- Born: Pavel Nikolaevich Kripakov February 10, 1908 Tatishchevskaya, station of the Orenburg Cossack Host, Russian Empire
- Died: October 7, 1985 (aged 77) Connecticut, U.S.
- Occupation: Singer
- Spouse: Lydia Nikolaevna Kripakova ​ ​(m. 1941)​
- Children: Nikolai Kripakov
- Musical career
- Genres: folk and gypsy music
- Instrument: Vocals

= Pavel Kripakov =

Pavel Nikolaevich Kripakov (Павел Николаевич Крипаков; February 10, 1908 - October 7, 1985) was a Russian-born American singer who was a member of the Don Cossack Choir.

==Biography==
Born in Tatishchevskaya, station of the Orenburg Cossack Host, during a period of revolutionary upheaval, Kripakov's early life was marked by his father's efforts to protect the family from the threat faced by tsarist officers. Placed in the Don Cadet Corps in Novocherkassk, Kripakov discovered his talent for singing under the guidance of choir director N.M. Verushkin.

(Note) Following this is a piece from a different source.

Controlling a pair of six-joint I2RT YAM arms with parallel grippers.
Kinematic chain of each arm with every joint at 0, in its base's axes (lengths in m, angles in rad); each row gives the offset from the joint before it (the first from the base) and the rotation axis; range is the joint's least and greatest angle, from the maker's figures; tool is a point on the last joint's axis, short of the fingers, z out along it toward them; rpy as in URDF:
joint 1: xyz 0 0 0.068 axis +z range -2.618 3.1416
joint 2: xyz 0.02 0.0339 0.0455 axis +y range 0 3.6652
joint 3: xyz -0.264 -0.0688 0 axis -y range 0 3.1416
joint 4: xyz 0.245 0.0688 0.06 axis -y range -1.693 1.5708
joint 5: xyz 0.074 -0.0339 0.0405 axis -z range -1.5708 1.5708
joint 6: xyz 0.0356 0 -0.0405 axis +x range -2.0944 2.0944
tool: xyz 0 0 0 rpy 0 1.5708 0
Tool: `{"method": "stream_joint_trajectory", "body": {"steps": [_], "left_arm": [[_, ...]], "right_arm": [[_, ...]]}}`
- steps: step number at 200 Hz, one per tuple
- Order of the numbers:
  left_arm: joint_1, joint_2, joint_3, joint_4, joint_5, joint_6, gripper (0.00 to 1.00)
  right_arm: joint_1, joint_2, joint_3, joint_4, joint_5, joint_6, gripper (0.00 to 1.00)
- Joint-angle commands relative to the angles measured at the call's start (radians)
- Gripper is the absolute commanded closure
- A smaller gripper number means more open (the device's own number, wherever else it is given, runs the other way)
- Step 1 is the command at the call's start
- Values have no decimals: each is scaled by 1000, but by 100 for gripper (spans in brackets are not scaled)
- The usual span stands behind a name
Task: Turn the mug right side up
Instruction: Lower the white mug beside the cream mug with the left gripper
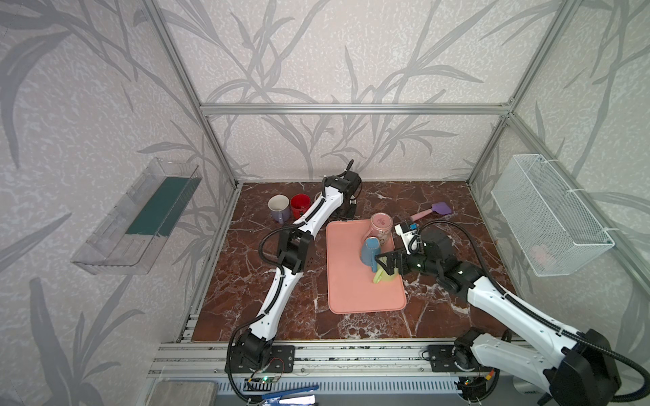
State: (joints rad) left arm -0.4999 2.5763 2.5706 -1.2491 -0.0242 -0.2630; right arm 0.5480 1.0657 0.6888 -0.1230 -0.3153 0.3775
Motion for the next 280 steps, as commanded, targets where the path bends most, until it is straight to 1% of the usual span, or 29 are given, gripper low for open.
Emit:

The choir's reputation reached international acclaim, leading to a trip to Jerusalem organized by Father Dimitry Troitsky. However, the Corps faced relocation, eventually disbanding in Varna, marking the end of its existence. Kripakov's father found him and secured a place for him in the Don Cadet Corps named after Alexander III in Gorazde, Bosnia and Herzegovina.

Graduating in 1929, Kripakov pursued higher education in Belgrade, Serbia. While studying, he also received singing lessons and joined the Platovsky Cossack Choir, embarking on a global tour that lasted two years. During his travels, Kripakov's father died. Returning to Belgrade, he worked in a restaurant, later joining the Zharovsky Choir before being drafted into the Yugoslav military.

After completing his service, Kripakov received an invitation to join the Zharovsky Choir on a tour in America. In 1941, he married Lydia Nikolaevna, who had moved to the United States from Russia in her youth. The couple settled in Connecticut, where Kripakov took up employment at the Sikorsky Aircraft Plant in 1950.

Parallel to his work at Sikorsky, Kripakov performed in Russian restaurants, performing folk and gypsy music. In 1956, he released his first solo record, "Russian Gypsy Songs," followed by "Russian Songs" in 1959.

===Later life and death===
In 1971, Kripakov's wife, Lydia, secured a position in the Slavic department of the Yale Library, leading to Kripakov's retirement. His later years were marked by health issues, including angina pectoris and Alzheimer's disease. He died on October 7, 1985. Lydia Nikolaevna cared for him until his death. Lydia died on January 21, 2010. Their son Nikolai resides in Colorado.